Mit einem flexiblen Fair Use-System können Gerichte viel leichter auf technologische und gesellschaftliche Veränderungen reagieren und so sicherstellen, dass das Urheberrecht mit dem öffentlichen Interesse jederzeit in einen sinnvollen Ausgleich gebracht wird. Leider ist es nicht gelungen, diesen Missstand mit der EU-Urheberrechtsreform des letzten Jahres zu beenden. Anstatt in einer Flexibilisierung des Urheberrechts Chancen für die europäische Digitalwirtschaft zu entdecken, die es ihr erleichtern würde, mit amerikanischen Unternehmen zu konkurrieren, wurde die Einführung von Fair Use in Europa in einem antiamerikanischen Reflex abgelehnt. Das Hauptargument gegen Fair Use war dabei, dass dieses Rechtsunsicherheit schaffe, wie es auch in dem Brief der EU-Botschafterin an den südafrikanischen Präsidenten heißt. Von Rechtssicherheit kann im europäischen Urheberrechtssystem allerdings auch nicht die Rede sein, wenn man bedenkt, dass ein einfacher Rechtsstreit über das Sampling einer zweisekündigen Musikaufnahme bereits seit über 20 Jahren deutsche und europäische Gerichte beschäftigt.

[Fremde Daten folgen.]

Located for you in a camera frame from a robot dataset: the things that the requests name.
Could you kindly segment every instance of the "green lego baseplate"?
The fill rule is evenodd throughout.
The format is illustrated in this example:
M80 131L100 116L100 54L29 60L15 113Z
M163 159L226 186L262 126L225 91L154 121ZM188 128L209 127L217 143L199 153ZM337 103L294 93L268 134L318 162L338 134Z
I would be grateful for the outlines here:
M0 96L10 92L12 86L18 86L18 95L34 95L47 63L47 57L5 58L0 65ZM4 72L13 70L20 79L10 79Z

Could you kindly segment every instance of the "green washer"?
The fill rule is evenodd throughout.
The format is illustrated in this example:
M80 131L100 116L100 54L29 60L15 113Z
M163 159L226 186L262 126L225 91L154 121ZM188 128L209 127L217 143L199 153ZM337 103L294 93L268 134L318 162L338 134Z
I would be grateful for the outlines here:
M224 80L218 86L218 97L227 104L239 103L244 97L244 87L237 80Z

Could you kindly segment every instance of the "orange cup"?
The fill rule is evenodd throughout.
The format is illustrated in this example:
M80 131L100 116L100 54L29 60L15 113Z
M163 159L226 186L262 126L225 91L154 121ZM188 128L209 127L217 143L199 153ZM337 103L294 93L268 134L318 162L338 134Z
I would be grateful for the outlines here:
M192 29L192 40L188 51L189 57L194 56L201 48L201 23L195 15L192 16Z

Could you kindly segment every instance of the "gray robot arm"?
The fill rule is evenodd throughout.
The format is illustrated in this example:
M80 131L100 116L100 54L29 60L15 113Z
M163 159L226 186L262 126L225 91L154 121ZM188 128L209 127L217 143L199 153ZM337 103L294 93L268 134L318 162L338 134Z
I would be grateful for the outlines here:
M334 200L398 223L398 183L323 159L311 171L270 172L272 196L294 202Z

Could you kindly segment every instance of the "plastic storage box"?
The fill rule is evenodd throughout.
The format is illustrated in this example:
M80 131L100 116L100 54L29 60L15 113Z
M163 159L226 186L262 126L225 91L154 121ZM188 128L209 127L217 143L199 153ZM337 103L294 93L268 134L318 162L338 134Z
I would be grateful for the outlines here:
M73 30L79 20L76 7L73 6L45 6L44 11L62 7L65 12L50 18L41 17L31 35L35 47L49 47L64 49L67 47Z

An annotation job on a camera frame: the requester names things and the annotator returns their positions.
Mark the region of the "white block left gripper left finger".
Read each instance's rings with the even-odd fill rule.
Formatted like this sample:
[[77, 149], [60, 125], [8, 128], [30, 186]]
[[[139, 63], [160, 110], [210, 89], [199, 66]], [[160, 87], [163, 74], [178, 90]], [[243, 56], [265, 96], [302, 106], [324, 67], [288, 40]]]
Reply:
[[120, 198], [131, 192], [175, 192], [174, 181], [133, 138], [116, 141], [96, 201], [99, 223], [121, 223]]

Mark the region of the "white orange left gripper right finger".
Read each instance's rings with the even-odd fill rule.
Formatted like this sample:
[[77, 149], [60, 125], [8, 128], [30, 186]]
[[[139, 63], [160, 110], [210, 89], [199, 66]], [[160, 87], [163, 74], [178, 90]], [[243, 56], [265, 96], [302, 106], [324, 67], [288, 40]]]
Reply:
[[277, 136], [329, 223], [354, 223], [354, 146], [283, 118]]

Der Brief der EU-Kommission ist auch deshalb zu verurteilen, weil er die Stimmen einer Lobbygruppe mit den Interessen der EU gleichsetzt. Verschwiegen wird in dem Brief die große Unterstützung für die südafrikanische Urheberrechtsreform durch die europäische Zivilgesellschaft. Wikimedia Deutschland, die Communia Association und internationale Bibliotheksverbände hatten sich bereits beim US-Handelsbeauftragten für Südafrikas Reform starkgemacht. In einem Brief an die EU-Botschafterin bekräftigen sie ihre Unterstützung für Fair Use und kritisieren, dass die EU sich zum verlängerten Arm der Unterhaltungsindustrie macht.

„Wir sind verwundert und verstört, dass die EU einen souveränen Staat dazu auffordert, die Verabschiedung dieser dringenden und längst überfälligen Reform aufzuhalten, [...] es ist uns unbegreiflich, auf welcher Rechtsgrundlage dies geschehen soll, da der Präsident gemäß der südafrikanischen Verfassung ausschließlich prüfen soll, ob das Gesetz verfassungsgemäß ist“, heißt es in dem Brief der Zivilgesellschaft. Informationsfreiheitsanfragen über die Entstehungsgeschichte des Briefes blieben bislang unbeantwortet.